Aim of the exercise
What follows is a set of records; restate each one word for word and drop the pictures.

Material for this exercise
══════════
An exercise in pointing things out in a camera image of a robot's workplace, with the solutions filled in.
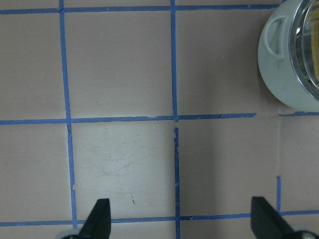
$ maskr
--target pot handle
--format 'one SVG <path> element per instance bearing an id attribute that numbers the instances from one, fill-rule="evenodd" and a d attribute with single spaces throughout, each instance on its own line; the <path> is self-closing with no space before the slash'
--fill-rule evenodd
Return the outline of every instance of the pot handle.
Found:
<path id="1" fill-rule="evenodd" d="M 287 17 L 286 16 L 277 16 L 271 19 L 270 21 L 267 22 L 265 29 L 264 29 L 264 34 L 263 34 L 263 44 L 268 51 L 276 60 L 283 60 L 284 57 L 284 31 L 285 31 L 285 26 L 287 22 Z M 270 32 L 271 27 L 275 22 L 280 22 L 280 26 L 276 34 L 278 34 L 278 52 L 274 52 L 273 49 L 269 46 L 268 42 L 268 35 Z"/>

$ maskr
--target black object
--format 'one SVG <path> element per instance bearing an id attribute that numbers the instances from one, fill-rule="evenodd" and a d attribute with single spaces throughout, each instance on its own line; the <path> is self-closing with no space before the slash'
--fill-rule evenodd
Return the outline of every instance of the black object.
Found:
<path id="1" fill-rule="evenodd" d="M 252 197 L 250 225 L 257 239 L 319 239 L 309 231 L 294 231 L 264 197 Z"/>
<path id="2" fill-rule="evenodd" d="M 78 235 L 63 239 L 108 239 L 111 233 L 111 210 L 109 199 L 99 199 Z"/>

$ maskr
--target vertical blue line
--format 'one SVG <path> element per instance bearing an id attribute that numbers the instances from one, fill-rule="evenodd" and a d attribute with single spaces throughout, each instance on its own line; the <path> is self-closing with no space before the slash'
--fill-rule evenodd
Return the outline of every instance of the vertical blue line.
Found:
<path id="1" fill-rule="evenodd" d="M 176 79 L 176 8 L 175 0 L 170 0 L 170 40 L 171 40 L 171 90 L 172 106 L 175 122 L 178 121 L 177 114 L 177 79 Z"/>
<path id="2" fill-rule="evenodd" d="M 179 202 L 179 152 L 178 128 L 174 129 L 174 161 L 175 161 L 175 227 L 176 239 L 180 239 L 180 202 Z"/>
<path id="3" fill-rule="evenodd" d="M 61 58 L 62 58 L 62 72 L 63 72 L 63 87 L 64 87 L 64 102 L 66 125 L 68 130 L 68 154 L 69 154 L 69 171 L 70 171 L 70 193 L 71 193 L 71 210 L 72 210 L 72 226 L 77 228 L 76 215 L 76 198 L 74 190 L 74 162 L 73 162 L 73 139 L 72 139 L 72 124 L 71 124 L 71 110 L 70 110 L 70 96 L 68 71 L 66 61 L 66 45 L 65 45 L 65 23 L 64 23 L 64 1 L 59 0 L 59 19 L 60 19 L 60 40 L 61 40 Z"/>
<path id="4" fill-rule="evenodd" d="M 277 177 L 277 205 L 276 210 L 281 211 L 281 176 Z"/>

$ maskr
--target glass lid
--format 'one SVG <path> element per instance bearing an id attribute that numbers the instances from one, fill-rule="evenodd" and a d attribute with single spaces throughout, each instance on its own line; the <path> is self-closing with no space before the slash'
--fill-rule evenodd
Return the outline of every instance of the glass lid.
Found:
<path id="1" fill-rule="evenodd" d="M 319 90 L 319 0 L 313 0 L 301 34 L 301 53 L 309 80 Z"/>

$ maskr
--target metal rim
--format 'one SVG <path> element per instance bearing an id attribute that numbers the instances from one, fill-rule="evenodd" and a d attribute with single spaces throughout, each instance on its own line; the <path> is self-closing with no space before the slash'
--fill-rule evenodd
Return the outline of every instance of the metal rim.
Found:
<path id="1" fill-rule="evenodd" d="M 289 55 L 293 70 L 303 88 L 317 101 L 319 90 L 309 78 L 302 58 L 302 29 L 310 5 L 316 0 L 303 0 L 295 12 L 289 37 Z"/>
══════════
The answer
An exercise in pointing things out in a camera image of a robot's workplace, with the solutions filled in.
$ maskr
--target pot handle
--format 'one SVG <path> element per instance bearing an id attribute that numbers the instances from one, fill-rule="evenodd" and a d attribute with single spaces throughout, each instance on its own line; the <path> is self-closing with no space before the slash'
--fill-rule evenodd
Return the outline of every instance of the pot handle.
Found:
<path id="1" fill-rule="evenodd" d="M 287 17 L 286 16 L 277 16 L 271 19 L 270 21 L 267 22 L 265 29 L 264 29 L 264 34 L 263 34 L 263 44 L 268 51 L 276 60 L 283 60 L 284 57 L 284 31 L 285 31 L 285 26 L 287 22 Z M 270 32 L 271 27 L 275 22 L 280 22 L 280 26 L 276 34 L 278 34 L 278 52 L 274 52 L 273 49 L 269 46 L 268 42 L 268 35 Z"/>

$ maskr
--target black object
--format 'one SVG <path> element per instance bearing an id attribute that numbers the instances from one, fill-rule="evenodd" and a d attribute with single spaces throughout, each instance on its own line; the <path> is self-closing with no space before the slash'
--fill-rule evenodd
Return the outline of every instance of the black object.
Found:
<path id="1" fill-rule="evenodd" d="M 252 197 L 250 225 L 257 239 L 319 239 L 309 231 L 294 231 L 264 197 Z"/>
<path id="2" fill-rule="evenodd" d="M 78 235 L 63 239 L 108 239 L 111 233 L 111 210 L 109 199 L 99 199 Z"/>

$ maskr
--target vertical blue line
--format 'one SVG <path> element per instance bearing an id attribute that numbers the instances from one, fill-rule="evenodd" and a d attribute with single spaces throughout, each instance on its own line; the <path> is self-closing with no space before the slash'
--fill-rule evenodd
Return the outline of every instance of the vertical blue line.
Found:
<path id="1" fill-rule="evenodd" d="M 176 79 L 176 8 L 175 0 L 170 0 L 170 40 L 171 40 L 171 90 L 172 106 L 175 122 L 178 121 L 177 114 L 177 79 Z"/>
<path id="2" fill-rule="evenodd" d="M 179 202 L 179 152 L 178 128 L 174 129 L 174 161 L 175 161 L 175 227 L 176 239 L 180 239 L 180 202 Z"/>
<path id="3" fill-rule="evenodd" d="M 61 58 L 62 58 L 62 72 L 63 72 L 63 87 L 64 87 L 64 102 L 66 125 L 68 130 L 68 154 L 69 154 L 69 171 L 70 171 L 70 193 L 71 193 L 71 210 L 72 210 L 72 226 L 77 228 L 76 215 L 76 198 L 74 190 L 74 162 L 73 162 L 73 139 L 72 139 L 72 124 L 71 124 L 71 110 L 70 110 L 70 96 L 68 71 L 66 61 L 66 45 L 65 45 L 65 23 L 64 23 L 64 1 L 59 0 L 59 19 L 60 19 L 60 40 L 61 40 Z"/>
<path id="4" fill-rule="evenodd" d="M 277 177 L 277 205 L 276 210 L 281 211 L 281 176 Z"/>

$ maskr
--target glass lid
--format 'one SVG <path> element per instance bearing an id attribute that numbers the instances from one, fill-rule="evenodd" and a d attribute with single spaces throughout, each instance on its own line; the <path> is self-closing with no space before the slash'
--fill-rule evenodd
Return the outline of every instance of the glass lid.
Found:
<path id="1" fill-rule="evenodd" d="M 319 90 L 319 0 L 313 0 L 301 34 L 301 53 L 309 80 Z"/>

$ maskr
--target metal rim
--format 'one SVG <path> element per instance bearing an id attribute that numbers the instances from one, fill-rule="evenodd" and a d attribute with single spaces throughout, each instance on its own line; the <path> is self-closing with no space before the slash'
--fill-rule evenodd
Return the outline of every instance of the metal rim.
Found:
<path id="1" fill-rule="evenodd" d="M 289 55 L 293 70 L 303 88 L 317 101 L 319 90 L 309 78 L 302 58 L 302 29 L 310 5 L 316 0 L 303 0 L 295 12 L 289 37 Z"/>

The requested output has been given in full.